Exercise description. Exact reproduction of every record is required, and pictures are to be excluded.

*** Opening of Raw data ***

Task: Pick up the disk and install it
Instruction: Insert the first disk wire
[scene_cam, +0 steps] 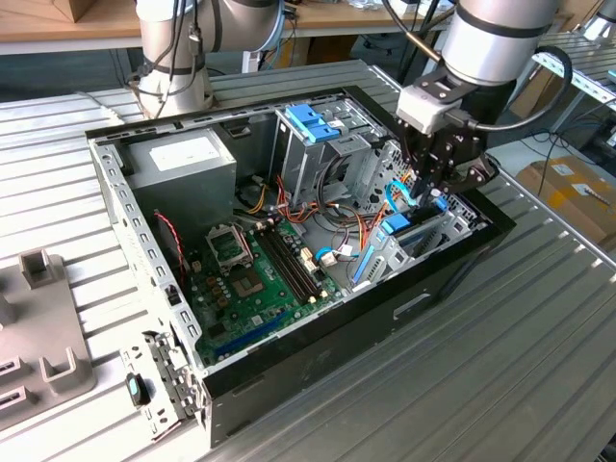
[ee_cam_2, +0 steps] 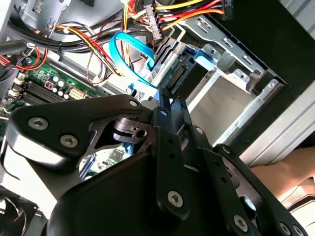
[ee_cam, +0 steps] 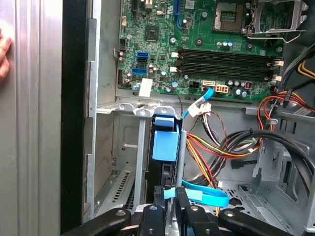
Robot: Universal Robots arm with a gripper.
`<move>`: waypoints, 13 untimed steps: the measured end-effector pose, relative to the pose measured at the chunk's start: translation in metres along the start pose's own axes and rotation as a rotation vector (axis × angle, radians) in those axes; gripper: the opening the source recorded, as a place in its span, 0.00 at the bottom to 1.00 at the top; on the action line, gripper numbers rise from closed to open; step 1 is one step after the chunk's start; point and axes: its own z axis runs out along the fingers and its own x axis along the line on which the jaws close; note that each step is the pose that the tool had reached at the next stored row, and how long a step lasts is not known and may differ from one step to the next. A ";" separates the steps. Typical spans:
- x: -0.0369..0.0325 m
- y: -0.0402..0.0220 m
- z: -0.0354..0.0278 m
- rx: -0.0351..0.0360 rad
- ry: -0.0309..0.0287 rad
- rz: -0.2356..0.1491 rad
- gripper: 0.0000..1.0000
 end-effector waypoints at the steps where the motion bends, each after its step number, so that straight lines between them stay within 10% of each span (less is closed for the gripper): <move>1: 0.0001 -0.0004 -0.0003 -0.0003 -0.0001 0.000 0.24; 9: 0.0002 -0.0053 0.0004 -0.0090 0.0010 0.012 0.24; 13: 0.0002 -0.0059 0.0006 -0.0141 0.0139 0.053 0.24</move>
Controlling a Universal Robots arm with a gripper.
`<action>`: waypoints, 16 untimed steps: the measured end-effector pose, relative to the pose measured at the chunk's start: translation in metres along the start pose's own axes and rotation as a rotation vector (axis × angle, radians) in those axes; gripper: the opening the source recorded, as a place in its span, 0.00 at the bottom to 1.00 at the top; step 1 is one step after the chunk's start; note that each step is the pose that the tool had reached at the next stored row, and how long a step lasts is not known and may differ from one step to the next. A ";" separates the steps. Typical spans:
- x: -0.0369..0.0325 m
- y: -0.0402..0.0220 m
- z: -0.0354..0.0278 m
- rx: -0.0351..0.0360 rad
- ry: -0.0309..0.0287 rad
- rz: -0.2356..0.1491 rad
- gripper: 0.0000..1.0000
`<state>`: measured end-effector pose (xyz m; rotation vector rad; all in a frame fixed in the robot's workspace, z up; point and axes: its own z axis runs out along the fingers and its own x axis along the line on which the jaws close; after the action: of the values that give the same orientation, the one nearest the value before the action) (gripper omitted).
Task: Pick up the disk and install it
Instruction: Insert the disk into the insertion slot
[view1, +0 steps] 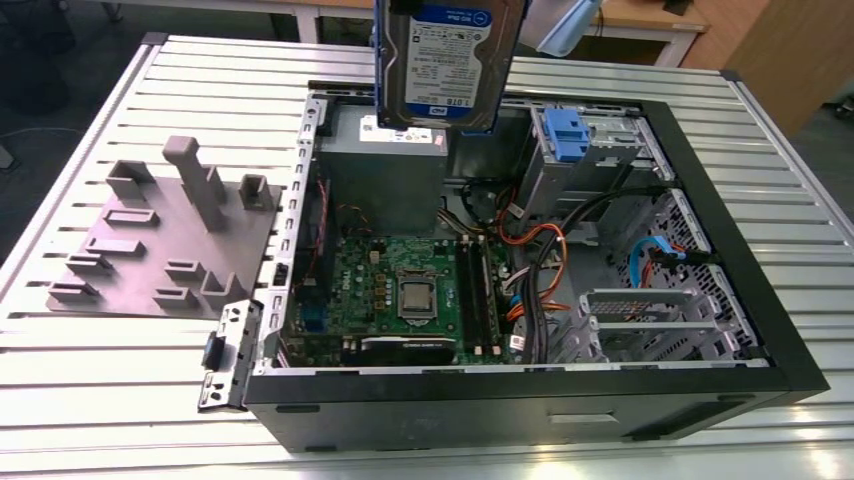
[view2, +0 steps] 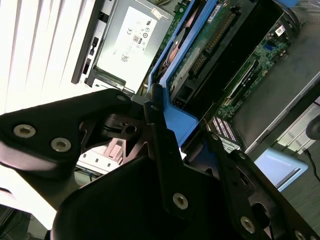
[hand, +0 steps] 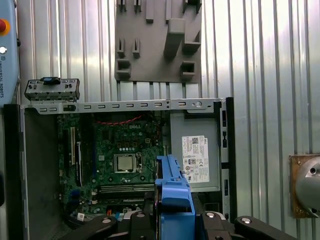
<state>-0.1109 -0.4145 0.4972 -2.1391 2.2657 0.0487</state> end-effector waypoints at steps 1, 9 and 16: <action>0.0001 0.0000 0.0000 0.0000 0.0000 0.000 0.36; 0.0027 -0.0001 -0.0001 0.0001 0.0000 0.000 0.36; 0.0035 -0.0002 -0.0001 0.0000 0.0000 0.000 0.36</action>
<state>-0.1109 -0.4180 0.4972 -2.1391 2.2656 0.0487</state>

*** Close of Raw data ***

Answer for this exercise.
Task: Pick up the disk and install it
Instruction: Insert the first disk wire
[scene_cam, +0 steps] 
[ee_cam_2, +0 steps] 
[ee_cam, +0 steps] 
Robot: Universal Robots arm with a gripper.
`<move>`: waypoints, 13 untimed steps: the measured end-effector pose, relative to the pose measured at the chunk's start: translation in metres along the start pose's own axes and rotation as a rotation vector (axis × angle, radians) in those axes; gripper: the opening the source recorded, as a place in its span, 0.00 at the bottom to 1.00 at the top; on the action line, gripper numbers rise from closed to open; step 1 is one step after the chunk's start; point and axes: its own z axis runs out along the fingers and its own x axis along the line on which the jaws close; note that each step is the pose that the tool had reached at the next stored row, and how long a step lasts is not known and may differ from one step to the next. A ";" separates the steps. Typical spans:
- x: -0.0369..0.0325 m
- y: -0.0402..0.0220 m
- z: -0.0354..0.0278 m
- rx: -0.0351..0.0360 rad
- ry: -0.0309..0.0287 rad
- rz: -0.2356..0.1491 rad
- gripper: 0.0000..1.0000
 end-effector waypoints at the steps where the motion bends, each after its step number, so that straight lines between them stay within 10% of each span (less is closed for the gripper): <move>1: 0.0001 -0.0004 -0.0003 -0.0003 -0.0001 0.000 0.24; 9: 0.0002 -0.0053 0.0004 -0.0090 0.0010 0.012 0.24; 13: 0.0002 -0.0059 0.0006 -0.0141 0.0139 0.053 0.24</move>
Controlling a Universal Robots arm with a gripper.
`<action>`: waypoints, 16 untimed steps: the measured end-effector pose, relative to the pose measured at the chunk's start: translation in metres along the start pose's own axes and rotation as a rotation vector (axis × angle, radians) in those axes; gripper: the opening the source recorded, as a place in its span, 0.00 at the bottom to 1.00 at the top; step 1 is one step after the chunk's start; note that each step is the pose that the tool had reached at the next stored row, and how long a step lasts is not known and may differ from one step to the next. A ";" separates the steps. Typical spans:
- x: -0.0369..0.0325 m
- y: -0.0402..0.0220 m
- z: -0.0354..0.0278 m
- rx: -0.0351..0.0360 rad
- ry: -0.0309..0.0287 rad
- rz: -0.2356..0.1491 rad
- gripper: 0.0000..1.0000
`<state>`: measured end-effector pose (xyz m; rotation vector rad; all in a frame fixed in the robot's workspace, z up; point and axes: its own z axis runs out along the fingers and its own x axis along the line on which the jaws close; after the action: of the values that give the same orientation, the one nearest the value before the action) (gripper omitted).
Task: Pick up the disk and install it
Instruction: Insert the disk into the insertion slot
[view1, +0 steps] 
[view2, +0 steps] 
[hand, +0 steps] 
<state>-0.1109 -0.4145 0.4972 -2.1391 2.2657 0.0487</state> end-effector waypoints at steps 1, 9 and 16: <action>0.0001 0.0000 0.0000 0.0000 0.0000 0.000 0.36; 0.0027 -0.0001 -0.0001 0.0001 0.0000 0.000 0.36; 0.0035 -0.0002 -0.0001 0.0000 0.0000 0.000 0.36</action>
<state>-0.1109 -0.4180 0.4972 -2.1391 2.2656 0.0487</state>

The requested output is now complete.